Identify each line below containing the string "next" and copy it.

─── Given entries

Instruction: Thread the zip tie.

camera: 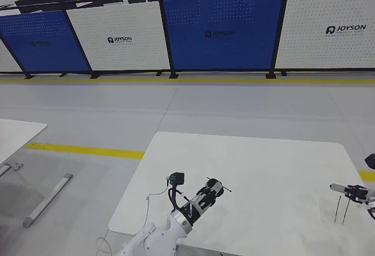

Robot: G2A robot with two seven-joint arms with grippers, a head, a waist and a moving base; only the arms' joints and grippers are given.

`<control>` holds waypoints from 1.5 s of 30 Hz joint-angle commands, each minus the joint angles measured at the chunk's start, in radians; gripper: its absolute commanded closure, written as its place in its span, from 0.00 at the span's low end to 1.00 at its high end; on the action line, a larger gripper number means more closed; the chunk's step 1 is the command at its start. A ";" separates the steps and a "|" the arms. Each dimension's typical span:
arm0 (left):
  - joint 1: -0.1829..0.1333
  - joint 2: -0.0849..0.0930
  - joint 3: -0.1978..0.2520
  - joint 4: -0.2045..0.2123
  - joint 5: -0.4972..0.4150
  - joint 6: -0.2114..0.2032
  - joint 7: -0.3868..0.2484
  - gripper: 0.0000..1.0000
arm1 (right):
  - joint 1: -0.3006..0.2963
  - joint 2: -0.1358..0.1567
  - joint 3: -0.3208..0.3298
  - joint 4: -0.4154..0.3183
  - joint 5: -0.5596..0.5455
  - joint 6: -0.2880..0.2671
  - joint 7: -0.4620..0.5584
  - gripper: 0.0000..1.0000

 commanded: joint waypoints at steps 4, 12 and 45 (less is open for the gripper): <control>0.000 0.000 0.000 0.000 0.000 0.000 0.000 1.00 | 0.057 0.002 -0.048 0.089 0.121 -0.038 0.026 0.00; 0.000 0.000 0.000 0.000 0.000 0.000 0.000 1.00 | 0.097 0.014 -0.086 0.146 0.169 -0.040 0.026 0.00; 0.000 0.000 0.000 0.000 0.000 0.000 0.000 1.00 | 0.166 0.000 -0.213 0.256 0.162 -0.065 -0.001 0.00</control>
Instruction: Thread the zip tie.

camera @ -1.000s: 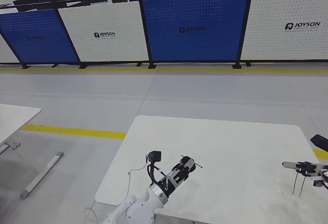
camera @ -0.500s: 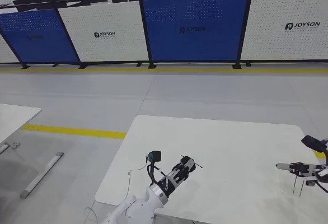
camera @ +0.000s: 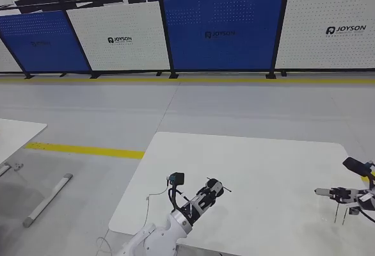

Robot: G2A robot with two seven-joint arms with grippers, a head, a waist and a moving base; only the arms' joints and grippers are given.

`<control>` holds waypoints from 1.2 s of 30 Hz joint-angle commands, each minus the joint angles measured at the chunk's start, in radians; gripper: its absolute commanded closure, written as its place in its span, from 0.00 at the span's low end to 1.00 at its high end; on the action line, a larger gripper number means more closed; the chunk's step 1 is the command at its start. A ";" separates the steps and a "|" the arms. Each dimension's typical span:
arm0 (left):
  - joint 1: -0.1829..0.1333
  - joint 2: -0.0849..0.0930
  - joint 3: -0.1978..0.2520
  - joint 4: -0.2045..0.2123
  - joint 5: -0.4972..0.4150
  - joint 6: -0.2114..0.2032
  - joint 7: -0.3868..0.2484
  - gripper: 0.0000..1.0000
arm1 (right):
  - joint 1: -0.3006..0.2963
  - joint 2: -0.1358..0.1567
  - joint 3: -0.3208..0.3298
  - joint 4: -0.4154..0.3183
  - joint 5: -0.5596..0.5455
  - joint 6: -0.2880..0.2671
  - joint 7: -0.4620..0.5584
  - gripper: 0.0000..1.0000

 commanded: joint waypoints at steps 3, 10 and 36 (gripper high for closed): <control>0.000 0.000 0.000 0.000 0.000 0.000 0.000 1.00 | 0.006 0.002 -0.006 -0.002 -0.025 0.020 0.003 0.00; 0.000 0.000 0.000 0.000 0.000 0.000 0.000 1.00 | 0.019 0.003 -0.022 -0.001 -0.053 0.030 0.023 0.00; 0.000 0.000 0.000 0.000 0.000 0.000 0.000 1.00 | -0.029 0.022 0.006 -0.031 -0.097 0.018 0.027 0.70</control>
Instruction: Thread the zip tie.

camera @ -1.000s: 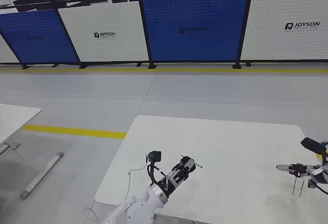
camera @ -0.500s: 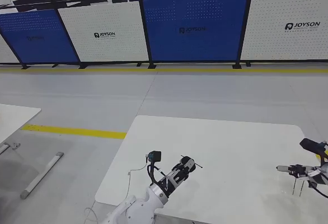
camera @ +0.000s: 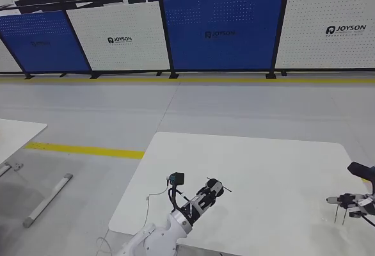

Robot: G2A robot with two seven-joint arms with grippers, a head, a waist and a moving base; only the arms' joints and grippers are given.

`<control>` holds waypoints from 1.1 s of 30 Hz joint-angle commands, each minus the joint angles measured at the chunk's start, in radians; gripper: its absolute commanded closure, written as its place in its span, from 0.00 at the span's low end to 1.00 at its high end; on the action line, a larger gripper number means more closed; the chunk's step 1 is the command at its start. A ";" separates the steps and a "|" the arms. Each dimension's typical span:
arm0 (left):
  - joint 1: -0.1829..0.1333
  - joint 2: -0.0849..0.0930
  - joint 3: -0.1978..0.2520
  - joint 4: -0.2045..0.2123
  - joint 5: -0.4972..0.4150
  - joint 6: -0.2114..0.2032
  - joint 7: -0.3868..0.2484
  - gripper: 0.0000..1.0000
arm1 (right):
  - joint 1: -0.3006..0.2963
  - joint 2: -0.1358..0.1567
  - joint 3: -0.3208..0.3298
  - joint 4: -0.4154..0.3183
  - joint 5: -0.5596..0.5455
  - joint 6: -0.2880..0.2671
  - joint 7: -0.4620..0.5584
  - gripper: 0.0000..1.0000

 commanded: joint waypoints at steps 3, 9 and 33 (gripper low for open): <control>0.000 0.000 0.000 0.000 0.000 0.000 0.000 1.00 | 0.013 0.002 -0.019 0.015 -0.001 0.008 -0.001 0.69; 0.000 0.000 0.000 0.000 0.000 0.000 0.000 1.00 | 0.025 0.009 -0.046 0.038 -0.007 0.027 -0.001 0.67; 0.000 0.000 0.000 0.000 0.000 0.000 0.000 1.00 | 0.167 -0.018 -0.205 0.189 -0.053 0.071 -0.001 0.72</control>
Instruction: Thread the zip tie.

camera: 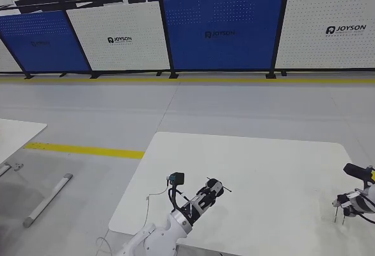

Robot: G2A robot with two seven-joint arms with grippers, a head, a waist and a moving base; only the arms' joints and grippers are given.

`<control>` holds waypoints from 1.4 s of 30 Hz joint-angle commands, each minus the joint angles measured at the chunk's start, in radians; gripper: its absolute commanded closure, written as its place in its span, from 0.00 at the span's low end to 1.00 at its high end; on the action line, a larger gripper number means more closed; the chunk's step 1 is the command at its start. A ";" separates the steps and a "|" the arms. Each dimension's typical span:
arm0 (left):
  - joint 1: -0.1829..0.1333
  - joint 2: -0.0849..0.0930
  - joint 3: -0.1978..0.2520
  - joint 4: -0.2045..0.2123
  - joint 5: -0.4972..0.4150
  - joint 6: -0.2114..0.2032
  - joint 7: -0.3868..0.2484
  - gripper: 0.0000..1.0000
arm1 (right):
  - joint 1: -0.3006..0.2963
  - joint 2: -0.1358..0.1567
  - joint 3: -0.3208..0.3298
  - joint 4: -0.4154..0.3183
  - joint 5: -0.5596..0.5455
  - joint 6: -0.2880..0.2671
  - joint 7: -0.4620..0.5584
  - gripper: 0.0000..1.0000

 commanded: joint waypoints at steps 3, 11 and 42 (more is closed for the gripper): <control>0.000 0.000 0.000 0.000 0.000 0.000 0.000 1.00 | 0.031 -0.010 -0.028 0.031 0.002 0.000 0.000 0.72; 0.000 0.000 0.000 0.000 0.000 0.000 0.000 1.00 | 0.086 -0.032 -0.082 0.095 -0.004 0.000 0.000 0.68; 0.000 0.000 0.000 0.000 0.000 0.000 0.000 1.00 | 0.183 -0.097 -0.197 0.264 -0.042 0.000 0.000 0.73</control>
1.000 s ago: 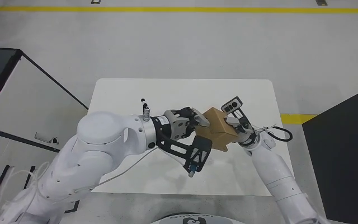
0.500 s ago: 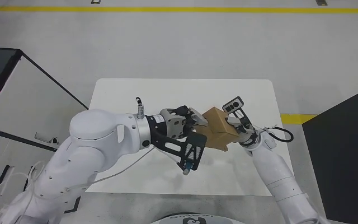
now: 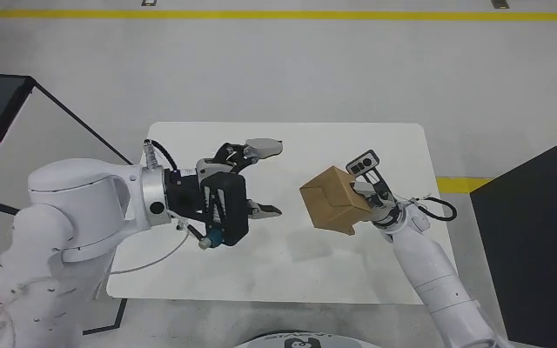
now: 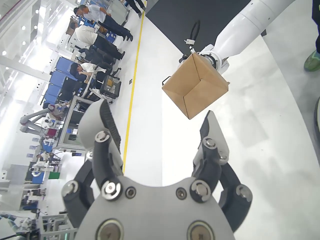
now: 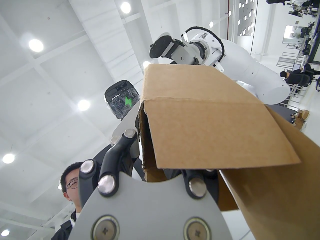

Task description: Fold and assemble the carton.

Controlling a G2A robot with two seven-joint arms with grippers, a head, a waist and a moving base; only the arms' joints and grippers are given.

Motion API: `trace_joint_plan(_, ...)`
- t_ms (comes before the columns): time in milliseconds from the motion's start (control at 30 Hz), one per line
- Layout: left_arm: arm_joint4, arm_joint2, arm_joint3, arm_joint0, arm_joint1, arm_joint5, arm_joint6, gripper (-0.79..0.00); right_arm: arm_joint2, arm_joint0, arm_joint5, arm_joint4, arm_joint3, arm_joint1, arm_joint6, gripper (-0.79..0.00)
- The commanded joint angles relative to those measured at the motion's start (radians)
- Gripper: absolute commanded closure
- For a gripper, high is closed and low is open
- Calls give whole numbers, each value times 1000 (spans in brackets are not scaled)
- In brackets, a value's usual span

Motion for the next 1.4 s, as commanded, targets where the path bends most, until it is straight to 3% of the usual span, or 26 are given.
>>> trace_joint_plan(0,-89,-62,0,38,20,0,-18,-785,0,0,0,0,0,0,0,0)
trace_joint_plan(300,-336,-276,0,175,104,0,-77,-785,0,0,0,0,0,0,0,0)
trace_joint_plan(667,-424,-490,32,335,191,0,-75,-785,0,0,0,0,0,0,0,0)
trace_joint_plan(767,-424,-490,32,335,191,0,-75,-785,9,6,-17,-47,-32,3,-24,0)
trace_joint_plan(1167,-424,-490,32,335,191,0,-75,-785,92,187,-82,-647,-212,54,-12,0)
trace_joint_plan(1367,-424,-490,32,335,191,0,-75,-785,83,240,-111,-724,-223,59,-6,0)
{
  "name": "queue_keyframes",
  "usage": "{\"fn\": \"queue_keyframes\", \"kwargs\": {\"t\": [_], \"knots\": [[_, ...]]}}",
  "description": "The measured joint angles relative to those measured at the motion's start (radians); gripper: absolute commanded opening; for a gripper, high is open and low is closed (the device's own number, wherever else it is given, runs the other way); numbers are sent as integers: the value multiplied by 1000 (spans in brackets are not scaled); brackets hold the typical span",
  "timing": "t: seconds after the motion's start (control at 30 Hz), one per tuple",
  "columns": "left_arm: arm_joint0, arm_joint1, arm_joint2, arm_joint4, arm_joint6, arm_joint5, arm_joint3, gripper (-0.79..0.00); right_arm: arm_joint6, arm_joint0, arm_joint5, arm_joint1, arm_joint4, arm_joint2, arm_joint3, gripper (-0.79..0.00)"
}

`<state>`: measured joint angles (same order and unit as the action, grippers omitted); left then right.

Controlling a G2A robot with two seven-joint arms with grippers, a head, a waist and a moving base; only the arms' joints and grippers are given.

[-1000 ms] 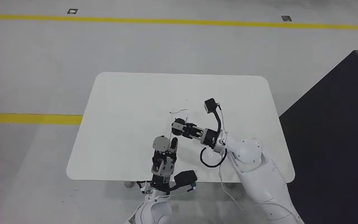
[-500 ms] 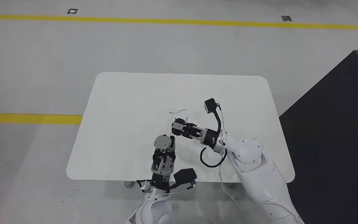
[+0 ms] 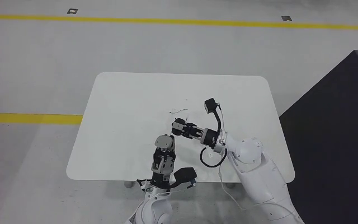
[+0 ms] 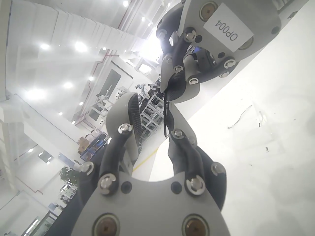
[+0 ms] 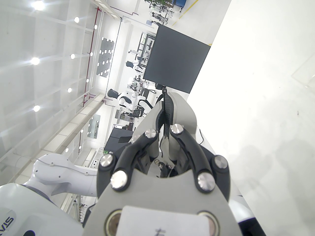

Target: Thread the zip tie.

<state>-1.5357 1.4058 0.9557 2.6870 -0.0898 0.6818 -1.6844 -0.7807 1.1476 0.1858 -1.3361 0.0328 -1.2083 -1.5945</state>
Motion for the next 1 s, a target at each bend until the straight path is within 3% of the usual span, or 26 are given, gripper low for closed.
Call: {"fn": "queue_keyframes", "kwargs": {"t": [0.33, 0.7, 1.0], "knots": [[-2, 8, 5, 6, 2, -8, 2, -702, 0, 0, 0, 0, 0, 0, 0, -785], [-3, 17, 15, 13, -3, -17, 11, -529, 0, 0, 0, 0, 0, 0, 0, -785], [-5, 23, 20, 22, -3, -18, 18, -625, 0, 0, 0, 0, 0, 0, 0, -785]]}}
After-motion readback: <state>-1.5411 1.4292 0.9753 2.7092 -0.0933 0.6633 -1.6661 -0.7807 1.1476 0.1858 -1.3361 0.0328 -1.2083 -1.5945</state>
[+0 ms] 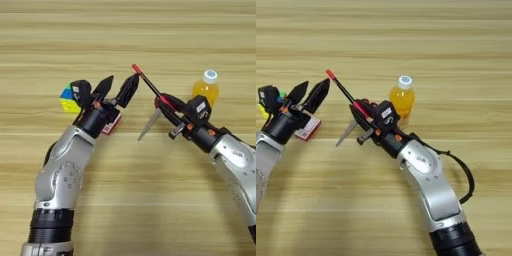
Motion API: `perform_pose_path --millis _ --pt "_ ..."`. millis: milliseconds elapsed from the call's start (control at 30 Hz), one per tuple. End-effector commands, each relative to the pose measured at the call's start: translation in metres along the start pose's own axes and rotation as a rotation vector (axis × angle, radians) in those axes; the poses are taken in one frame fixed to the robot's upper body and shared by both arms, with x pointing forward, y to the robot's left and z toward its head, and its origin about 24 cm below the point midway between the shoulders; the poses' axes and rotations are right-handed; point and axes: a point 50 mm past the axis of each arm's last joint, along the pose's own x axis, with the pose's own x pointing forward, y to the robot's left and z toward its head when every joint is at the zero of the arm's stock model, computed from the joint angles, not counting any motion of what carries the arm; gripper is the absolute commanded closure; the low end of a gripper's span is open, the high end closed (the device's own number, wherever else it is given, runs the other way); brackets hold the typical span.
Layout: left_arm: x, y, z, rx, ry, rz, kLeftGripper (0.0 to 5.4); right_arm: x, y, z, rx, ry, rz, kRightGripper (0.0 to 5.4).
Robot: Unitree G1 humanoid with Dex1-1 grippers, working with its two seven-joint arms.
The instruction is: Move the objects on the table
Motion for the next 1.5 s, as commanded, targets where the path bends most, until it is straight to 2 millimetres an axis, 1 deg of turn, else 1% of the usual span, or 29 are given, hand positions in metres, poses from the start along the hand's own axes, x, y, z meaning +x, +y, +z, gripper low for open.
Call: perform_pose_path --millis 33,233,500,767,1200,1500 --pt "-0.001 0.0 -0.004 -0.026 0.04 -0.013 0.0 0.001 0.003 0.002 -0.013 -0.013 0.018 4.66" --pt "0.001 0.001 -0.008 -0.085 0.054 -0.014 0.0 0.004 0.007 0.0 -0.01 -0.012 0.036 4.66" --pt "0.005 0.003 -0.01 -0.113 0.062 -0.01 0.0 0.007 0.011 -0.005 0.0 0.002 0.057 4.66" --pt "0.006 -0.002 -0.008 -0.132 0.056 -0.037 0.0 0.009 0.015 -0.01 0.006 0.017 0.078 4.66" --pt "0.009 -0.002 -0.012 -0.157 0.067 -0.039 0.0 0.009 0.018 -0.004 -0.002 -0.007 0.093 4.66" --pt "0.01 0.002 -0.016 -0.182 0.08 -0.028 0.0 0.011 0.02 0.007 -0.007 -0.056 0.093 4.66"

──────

* Solution to this exercise *
Motion for the next 1.4 s, as commanded, targets where the path bends most, until it is straight to 3% of the usual span, or 26 are given.
Motion for the next 1 s, a target at each bend until the straight path is within 3% of the usual span, or 26 are given, gripper low for closed.
Motion for the next 1.5 s, as commanded, targets where the path bends most, until it is straight to 2 millimetres an axis, 1 deg of turn, else 1% of the usual span, or 29 are given, hand positions in metres, poses from the start along the hand's own axes, x, y, z meaning +x, +y, +z, gripper low for open.

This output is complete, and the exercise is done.